United Cellars is an award-winning online wine retailer based in Australia. Their site is built on the Spree Commerce platform and supported by a well-trained telemarketing team. We proposed that a recommendation engine would improve the visitor experience and increase conversions, so we set up an A/B test to find out.

The site currently has over:

  • 16,000 product views
  • 60,000 orders
  • 3,000 reviews

With this valuable data we knew we could make quality product recommendations using Machine Learning algorithms provided by Prediction.IO - an open source prediction server.

Getting started with a recommendation engine

Because we have a long history with United we were already familiar with their business goals and customer behaviors. While everybody appreciates a good deal, price is not the main motivator for United’s best customers. They’re looking for wine they haven’t tried before that’s similar in style to vintages they’ve already purchased.

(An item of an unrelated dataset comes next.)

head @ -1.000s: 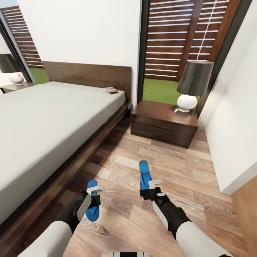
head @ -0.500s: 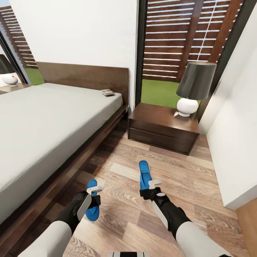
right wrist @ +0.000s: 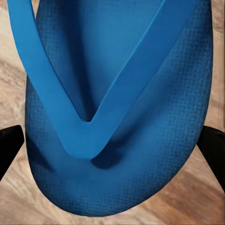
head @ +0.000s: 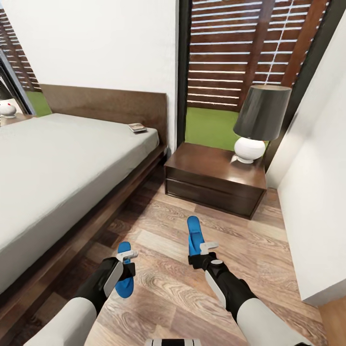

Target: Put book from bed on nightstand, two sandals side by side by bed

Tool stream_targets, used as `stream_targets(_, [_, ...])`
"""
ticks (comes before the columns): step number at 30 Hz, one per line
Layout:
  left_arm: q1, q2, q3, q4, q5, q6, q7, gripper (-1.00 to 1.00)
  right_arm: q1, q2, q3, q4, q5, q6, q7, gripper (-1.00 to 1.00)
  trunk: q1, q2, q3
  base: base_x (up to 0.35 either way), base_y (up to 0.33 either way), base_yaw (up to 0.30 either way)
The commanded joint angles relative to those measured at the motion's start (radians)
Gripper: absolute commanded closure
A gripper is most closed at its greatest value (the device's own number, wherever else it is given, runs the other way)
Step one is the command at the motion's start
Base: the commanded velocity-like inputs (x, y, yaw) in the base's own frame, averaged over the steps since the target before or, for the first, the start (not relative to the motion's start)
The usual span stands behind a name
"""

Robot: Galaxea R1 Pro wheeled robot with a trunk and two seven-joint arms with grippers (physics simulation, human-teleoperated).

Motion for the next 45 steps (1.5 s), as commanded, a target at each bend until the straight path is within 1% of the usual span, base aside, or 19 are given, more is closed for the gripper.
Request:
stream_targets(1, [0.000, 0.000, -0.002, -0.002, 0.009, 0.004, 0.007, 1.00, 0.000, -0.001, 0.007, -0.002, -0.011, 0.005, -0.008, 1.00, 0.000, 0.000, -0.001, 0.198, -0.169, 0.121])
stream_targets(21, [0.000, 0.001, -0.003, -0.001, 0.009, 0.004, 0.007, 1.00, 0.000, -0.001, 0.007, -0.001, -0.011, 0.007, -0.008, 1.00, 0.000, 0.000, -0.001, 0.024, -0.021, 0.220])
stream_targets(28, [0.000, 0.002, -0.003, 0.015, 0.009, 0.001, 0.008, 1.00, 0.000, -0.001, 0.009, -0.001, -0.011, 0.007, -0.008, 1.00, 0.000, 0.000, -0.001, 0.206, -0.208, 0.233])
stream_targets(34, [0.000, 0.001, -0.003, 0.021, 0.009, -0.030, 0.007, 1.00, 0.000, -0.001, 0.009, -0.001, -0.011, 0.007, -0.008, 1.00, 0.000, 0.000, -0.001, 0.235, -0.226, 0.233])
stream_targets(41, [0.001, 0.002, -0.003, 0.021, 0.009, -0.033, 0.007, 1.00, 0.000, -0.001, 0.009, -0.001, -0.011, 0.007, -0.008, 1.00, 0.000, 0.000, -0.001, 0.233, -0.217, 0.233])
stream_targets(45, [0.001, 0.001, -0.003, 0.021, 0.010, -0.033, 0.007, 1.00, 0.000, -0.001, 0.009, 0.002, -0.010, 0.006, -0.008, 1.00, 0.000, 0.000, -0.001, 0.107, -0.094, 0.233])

With this in mind, we set up a recommendation engine and A/B testing so we could compare the results to the baseline. We ran the test until we had statistically significant data.

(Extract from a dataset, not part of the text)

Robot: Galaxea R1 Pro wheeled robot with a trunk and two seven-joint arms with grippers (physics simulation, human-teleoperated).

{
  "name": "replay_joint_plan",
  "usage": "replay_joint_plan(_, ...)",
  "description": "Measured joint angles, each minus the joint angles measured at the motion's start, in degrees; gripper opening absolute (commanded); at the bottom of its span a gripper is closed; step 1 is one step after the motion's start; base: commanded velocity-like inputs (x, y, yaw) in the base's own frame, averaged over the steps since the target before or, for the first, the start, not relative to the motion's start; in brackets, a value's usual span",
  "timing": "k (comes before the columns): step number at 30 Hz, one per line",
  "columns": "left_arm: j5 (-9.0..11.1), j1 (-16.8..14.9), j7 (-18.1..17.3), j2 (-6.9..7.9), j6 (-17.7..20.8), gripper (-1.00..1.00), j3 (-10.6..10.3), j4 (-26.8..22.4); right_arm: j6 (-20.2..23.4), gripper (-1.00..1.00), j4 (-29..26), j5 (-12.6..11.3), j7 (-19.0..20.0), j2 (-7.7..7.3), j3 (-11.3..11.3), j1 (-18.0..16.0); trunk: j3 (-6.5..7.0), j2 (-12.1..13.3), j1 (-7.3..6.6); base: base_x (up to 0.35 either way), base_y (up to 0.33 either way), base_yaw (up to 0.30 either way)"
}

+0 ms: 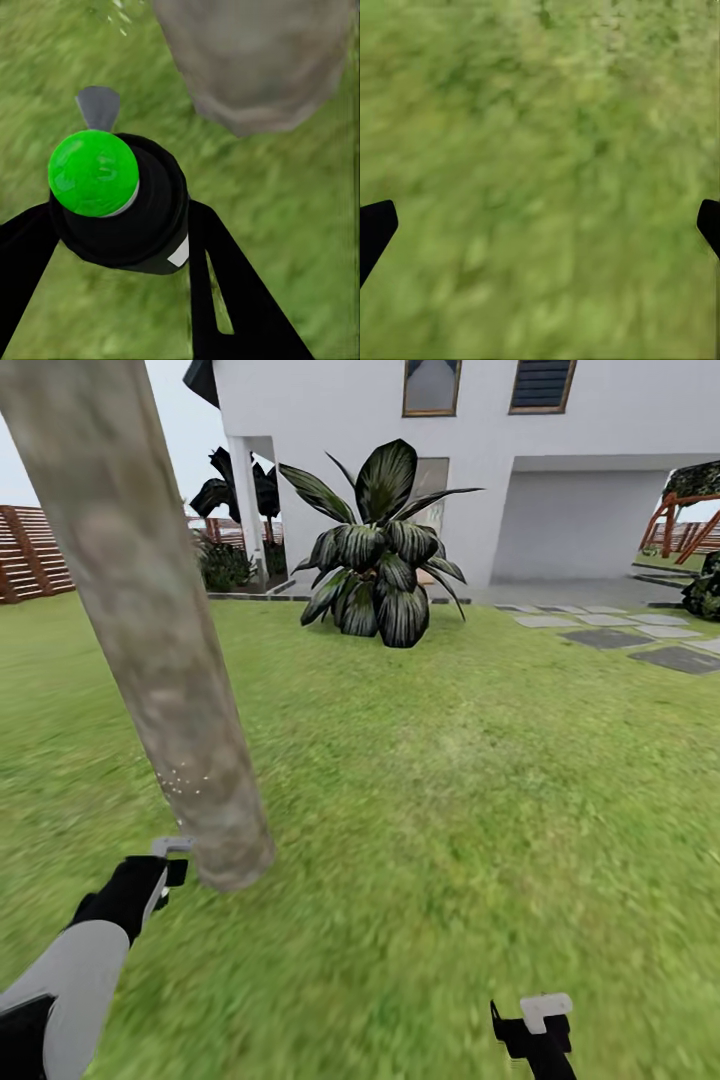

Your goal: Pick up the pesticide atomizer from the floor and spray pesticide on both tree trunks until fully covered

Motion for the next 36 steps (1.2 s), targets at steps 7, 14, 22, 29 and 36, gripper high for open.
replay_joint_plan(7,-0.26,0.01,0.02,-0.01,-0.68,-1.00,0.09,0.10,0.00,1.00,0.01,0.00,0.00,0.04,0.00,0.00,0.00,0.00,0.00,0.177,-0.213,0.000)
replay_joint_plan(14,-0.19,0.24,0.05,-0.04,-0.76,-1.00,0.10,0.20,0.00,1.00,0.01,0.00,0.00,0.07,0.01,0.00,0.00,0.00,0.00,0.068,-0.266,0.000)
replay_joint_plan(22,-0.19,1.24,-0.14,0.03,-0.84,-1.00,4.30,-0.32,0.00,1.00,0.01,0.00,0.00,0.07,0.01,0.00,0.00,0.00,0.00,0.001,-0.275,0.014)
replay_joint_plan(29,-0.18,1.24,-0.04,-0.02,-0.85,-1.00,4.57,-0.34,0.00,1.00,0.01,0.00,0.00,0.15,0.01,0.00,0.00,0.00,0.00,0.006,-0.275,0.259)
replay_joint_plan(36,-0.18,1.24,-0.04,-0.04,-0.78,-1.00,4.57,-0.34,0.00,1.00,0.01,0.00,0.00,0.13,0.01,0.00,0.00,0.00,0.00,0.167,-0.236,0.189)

We spent one week getting everything set up and running smoothly.

  • Prediction.IO server setup on Amazon Web Services
  • Push ratings, orders, and product views data to Prediction.IO server
  • Connect Prediction.IO server to Ruby Prediction.IO SDK running in the store
  • Retrieve recommended products
  • Display recommended products on the site
  • Set up A/B test

Results of the A/B Test

We ran the first test for 15 days. 50% of the traffic saw the Prediction.IO recommendations; 50% viewed the original site. The test demonstrated

  • 45% longer average session
  • 22% increase in conversion rate
  • 37% increase in average order value
  • 71% increase in revenue

The significant revenue increase is due to a combination of higher conversion rate and bigger average order value. The results were so compelling it was a no-brainer to start showing the recommendations to all visitors.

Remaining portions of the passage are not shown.